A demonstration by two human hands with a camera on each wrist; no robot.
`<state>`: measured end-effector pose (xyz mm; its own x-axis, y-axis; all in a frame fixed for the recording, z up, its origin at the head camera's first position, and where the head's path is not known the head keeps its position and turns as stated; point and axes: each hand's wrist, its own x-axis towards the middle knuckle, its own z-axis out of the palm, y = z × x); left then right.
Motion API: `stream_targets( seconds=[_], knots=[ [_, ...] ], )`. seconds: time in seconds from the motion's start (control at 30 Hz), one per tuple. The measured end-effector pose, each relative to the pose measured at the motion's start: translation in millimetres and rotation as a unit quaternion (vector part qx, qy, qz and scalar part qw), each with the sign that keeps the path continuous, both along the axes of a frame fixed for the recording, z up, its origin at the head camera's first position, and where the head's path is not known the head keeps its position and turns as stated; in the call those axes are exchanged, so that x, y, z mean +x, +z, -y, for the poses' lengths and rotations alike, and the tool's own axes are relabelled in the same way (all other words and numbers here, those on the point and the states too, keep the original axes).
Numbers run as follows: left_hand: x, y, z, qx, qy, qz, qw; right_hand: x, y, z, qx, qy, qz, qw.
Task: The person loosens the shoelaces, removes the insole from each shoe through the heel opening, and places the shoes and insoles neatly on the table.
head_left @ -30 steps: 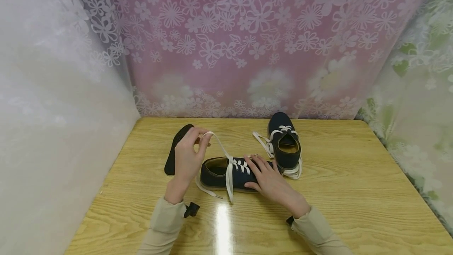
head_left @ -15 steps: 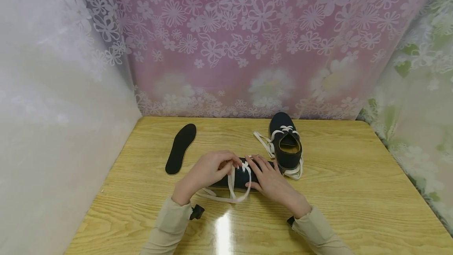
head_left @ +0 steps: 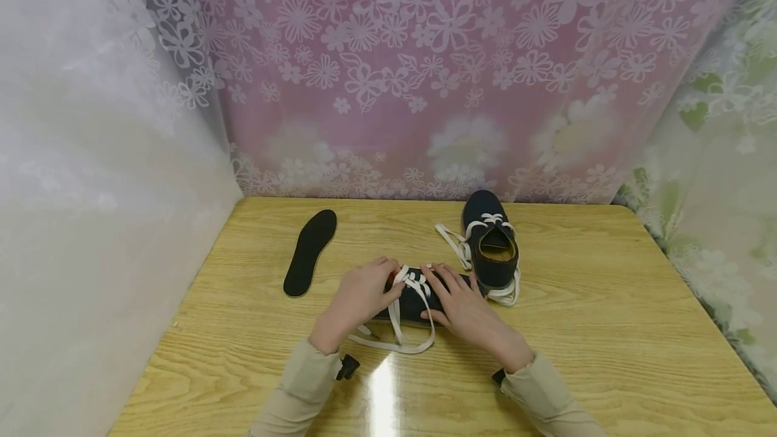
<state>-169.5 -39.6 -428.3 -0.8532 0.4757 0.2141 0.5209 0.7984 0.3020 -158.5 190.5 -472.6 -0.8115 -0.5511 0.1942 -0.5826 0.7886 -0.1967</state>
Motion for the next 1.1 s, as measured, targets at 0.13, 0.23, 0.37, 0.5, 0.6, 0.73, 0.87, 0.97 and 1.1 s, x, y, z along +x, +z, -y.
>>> stream_targets(
  seconds=[0.13, 0.23, 0.37, 0.5, 0.6, 0.73, 0.87, 0.97, 1.1],
  knots=[
    [-9.3, 6.9, 3.5, 0.018, 0.017, -0.015, 0.9996, -0.6, 0.4, 0, -0.001, 0.001, 0.0, 1.0],
    [-20.5, 15.6, 4.1, 0.023, 0.03, -0.045, 0.9983, -1.0, 0.0, -1, 0.001, 0.0, 0.001, 1.0],
    [-36.6, 28.5, 0.9, 0.035, 0.035, -0.111, 0.9926, -1.4, -1.6, -1, 0.004, 0.003, 0.004, 1.0],
    [-48.4, 37.5, -5.0, 0.075, 0.026, -0.14, 0.987, -1.5, -3.0, -2, 0.005, 0.003, 0.009, 0.9999],
    [-50.9, 38.5, -8.4, 0.088, 0.007, -0.123, 0.9885, -1.6, -3.5, -3, 0.009, 0.002, 0.01, 0.9999],
    [-45.1, 34.4, -8.7, 0.076, -0.014, -0.065, 0.9949, -1.6, -3.6, -2, 0.01, 0.0, 0.022, 0.9997],
    [-34.6, 30.3, -5.6, 0.064, -0.013, -0.029, 0.9974, -1.3, -3.3, -2, 0.011, -0.007, 0.032, 0.9994],
    [-24.7, 27.8, -0.3, 0.039, 0.002, -0.015, 0.9991, -0.9, -3.1, -3, 0.008, -0.007, 0.026, 0.9996],
    [-16.1, 22.4, 6.1, -0.012, 0.036, 0.017, 0.9992, -0.2, -2.0, -3, 0.002, -0.006, 0.015, 0.9999]
  ],
)
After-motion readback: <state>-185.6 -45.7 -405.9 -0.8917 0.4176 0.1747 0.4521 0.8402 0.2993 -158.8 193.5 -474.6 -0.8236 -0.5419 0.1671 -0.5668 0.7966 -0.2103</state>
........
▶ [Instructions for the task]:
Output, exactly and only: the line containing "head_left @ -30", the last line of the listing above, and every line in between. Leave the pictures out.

▶ [Exercise result]:
head_left @ -30 steps: 
head_left @ -15 steps: 
head_left @ +0 steps: 
<state>-169.5 -39.6 -428.3 -0.8532 0.4757 0.2141 0.5209 0.7984 0.3020 -158.5 190.5 -472.6 -0.8115 -0.5511 0.1942 -0.5826 0.7886 -0.1967</state>
Motion for the next 1.1 s, as measured, targets at 0.13, 0.23, 0.37, 0.5, 0.6, 0.73, 0.87, 0.97 and 1.1 s, x, y, z along +x, +z, -y.
>>> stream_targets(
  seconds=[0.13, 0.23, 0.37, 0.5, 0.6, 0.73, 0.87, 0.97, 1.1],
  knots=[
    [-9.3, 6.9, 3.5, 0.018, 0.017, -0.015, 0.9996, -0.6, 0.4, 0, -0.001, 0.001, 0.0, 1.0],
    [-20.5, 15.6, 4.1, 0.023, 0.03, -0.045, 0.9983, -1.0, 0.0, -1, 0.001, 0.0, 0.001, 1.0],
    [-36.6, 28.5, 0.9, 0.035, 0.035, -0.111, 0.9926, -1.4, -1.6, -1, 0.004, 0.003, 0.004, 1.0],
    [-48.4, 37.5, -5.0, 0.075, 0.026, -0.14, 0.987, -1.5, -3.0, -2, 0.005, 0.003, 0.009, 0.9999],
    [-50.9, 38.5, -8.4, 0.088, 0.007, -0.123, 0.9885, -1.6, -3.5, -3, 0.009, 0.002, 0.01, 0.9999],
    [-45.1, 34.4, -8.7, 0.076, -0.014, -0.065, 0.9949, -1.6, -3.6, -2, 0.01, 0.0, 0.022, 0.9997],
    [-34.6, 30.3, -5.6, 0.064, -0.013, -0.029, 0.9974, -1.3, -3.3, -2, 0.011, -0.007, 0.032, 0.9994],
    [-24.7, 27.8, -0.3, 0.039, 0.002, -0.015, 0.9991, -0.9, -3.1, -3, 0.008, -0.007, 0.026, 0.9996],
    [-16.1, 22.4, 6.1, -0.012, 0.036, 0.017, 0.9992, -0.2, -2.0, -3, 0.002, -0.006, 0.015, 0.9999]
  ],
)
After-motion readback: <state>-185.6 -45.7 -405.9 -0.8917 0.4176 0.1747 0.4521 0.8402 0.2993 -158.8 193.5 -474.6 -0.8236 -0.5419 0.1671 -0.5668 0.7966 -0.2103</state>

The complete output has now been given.